— WORK TO BE COMPLETED —
The reply to the records below should contain exactly the lines from the line with "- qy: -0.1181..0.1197" through the line with "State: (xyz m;", and nothing besides.

— ENTRIES SHOWN —
Content starts

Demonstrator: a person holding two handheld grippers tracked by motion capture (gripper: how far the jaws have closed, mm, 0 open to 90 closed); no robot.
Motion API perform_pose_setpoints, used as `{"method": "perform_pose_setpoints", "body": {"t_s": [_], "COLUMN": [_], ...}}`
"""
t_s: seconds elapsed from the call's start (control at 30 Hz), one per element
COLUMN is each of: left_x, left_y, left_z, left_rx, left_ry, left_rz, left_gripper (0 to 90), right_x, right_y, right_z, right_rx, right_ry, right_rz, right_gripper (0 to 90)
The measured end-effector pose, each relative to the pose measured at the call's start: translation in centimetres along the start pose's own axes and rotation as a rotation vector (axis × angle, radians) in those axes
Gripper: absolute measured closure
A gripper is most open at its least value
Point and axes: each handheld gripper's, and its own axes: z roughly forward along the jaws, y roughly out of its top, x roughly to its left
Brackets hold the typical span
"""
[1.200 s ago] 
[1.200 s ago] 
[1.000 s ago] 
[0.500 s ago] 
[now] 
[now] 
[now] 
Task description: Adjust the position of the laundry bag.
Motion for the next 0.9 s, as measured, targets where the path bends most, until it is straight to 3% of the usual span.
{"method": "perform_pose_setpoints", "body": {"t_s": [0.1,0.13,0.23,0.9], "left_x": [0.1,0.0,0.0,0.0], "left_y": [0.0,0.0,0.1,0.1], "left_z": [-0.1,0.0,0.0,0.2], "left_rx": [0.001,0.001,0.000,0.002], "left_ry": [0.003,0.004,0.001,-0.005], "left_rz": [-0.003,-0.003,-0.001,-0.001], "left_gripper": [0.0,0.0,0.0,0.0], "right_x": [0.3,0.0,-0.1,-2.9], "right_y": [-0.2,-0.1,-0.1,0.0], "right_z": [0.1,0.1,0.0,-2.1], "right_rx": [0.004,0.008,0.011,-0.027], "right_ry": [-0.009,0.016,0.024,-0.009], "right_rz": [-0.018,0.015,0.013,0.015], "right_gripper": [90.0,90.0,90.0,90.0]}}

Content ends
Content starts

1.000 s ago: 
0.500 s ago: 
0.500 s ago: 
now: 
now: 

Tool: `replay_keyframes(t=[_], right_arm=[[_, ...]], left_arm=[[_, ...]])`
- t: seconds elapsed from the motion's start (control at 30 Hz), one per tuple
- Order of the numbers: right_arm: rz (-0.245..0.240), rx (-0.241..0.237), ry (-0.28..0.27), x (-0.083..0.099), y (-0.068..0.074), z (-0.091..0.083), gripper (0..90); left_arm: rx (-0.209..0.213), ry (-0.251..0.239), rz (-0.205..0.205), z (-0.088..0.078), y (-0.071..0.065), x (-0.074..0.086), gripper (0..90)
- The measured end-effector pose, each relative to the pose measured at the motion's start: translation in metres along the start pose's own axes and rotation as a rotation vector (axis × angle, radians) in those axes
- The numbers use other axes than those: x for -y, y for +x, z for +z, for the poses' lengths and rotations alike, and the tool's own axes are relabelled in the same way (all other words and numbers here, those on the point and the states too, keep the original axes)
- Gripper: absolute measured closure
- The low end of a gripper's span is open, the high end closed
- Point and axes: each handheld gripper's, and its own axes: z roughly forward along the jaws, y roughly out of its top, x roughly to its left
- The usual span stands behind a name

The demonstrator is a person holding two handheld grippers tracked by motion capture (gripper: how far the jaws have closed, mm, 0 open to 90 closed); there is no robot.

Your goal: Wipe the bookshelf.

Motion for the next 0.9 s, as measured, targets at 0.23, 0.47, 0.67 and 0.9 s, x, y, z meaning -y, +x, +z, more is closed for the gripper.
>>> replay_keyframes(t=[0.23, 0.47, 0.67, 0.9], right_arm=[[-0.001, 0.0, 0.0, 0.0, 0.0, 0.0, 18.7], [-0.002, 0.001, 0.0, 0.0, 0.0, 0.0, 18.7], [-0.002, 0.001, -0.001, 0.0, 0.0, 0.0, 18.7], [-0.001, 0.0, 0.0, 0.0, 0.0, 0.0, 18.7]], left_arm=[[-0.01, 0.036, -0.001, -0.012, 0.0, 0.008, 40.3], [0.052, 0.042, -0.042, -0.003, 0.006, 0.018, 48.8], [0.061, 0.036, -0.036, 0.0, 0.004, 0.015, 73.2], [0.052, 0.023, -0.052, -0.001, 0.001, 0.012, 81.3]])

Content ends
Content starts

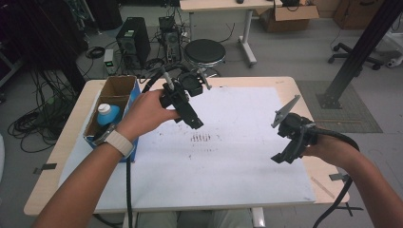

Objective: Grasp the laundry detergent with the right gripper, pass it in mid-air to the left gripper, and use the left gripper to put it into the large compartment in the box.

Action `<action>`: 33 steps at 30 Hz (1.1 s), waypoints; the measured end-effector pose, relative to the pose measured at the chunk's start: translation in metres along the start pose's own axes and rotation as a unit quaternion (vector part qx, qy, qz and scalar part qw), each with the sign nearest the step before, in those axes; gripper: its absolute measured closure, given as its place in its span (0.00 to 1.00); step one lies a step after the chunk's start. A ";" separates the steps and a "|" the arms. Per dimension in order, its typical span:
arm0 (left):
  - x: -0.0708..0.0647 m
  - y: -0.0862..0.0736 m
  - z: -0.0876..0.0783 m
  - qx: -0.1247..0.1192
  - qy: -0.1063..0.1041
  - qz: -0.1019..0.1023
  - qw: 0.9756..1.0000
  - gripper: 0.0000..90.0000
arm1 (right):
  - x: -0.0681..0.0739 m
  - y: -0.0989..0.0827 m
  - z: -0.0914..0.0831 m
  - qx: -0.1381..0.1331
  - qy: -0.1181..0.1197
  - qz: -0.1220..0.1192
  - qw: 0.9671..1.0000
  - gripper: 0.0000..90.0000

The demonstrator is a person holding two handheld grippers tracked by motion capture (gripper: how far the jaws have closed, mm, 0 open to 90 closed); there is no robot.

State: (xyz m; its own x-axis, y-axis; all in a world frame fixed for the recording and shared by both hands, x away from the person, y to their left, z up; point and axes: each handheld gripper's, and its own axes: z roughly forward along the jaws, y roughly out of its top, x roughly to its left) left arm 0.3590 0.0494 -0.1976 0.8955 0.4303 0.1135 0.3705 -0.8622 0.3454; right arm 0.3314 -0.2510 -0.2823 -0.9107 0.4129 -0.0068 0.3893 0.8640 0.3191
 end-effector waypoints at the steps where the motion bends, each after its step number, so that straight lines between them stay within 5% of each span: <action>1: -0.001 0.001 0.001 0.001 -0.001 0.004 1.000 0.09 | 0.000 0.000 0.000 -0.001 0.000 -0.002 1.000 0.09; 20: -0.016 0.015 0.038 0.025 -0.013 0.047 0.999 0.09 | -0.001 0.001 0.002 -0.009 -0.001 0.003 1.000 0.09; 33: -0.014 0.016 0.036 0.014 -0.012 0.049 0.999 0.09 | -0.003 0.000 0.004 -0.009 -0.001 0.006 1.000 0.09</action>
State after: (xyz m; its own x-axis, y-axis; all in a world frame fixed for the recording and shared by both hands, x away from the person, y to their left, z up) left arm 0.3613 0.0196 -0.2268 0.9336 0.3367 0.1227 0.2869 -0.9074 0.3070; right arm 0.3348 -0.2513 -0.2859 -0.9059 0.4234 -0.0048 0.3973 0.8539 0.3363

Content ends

— ANSWER TO THIS EXERCISE —
  - qy: -0.1181..0.1197
  - qz: -0.1220..0.1192
  - qw: 0.9671..1.0000
  - gripper: 0.0000..90.0000

The demonstrator is a person holding two handheld grippers tracked by motion capture (gripper: how far the jaws have closed, mm, 0 open to 90 closed); there is no robot.

State: (xyz m; its own x-axis, y-axis; all in a world frame fixed for the recording and shared by both hands, x away from the person, y to their left, z up; point and axes: each handheld gripper's, and its own axes: z roughly forward along the jaws, y roughly out of its top, x roughly to its left) left arm 0.3590 0.0494 -0.1976 0.8955 0.4303 0.1135 0.3705 -0.8622 0.3454; right arm 0.3314 -0.2510 -0.2823 -0.9107 0.4129 -0.0068 0.3893 0.8640 0.3191

No other output belongs to this answer.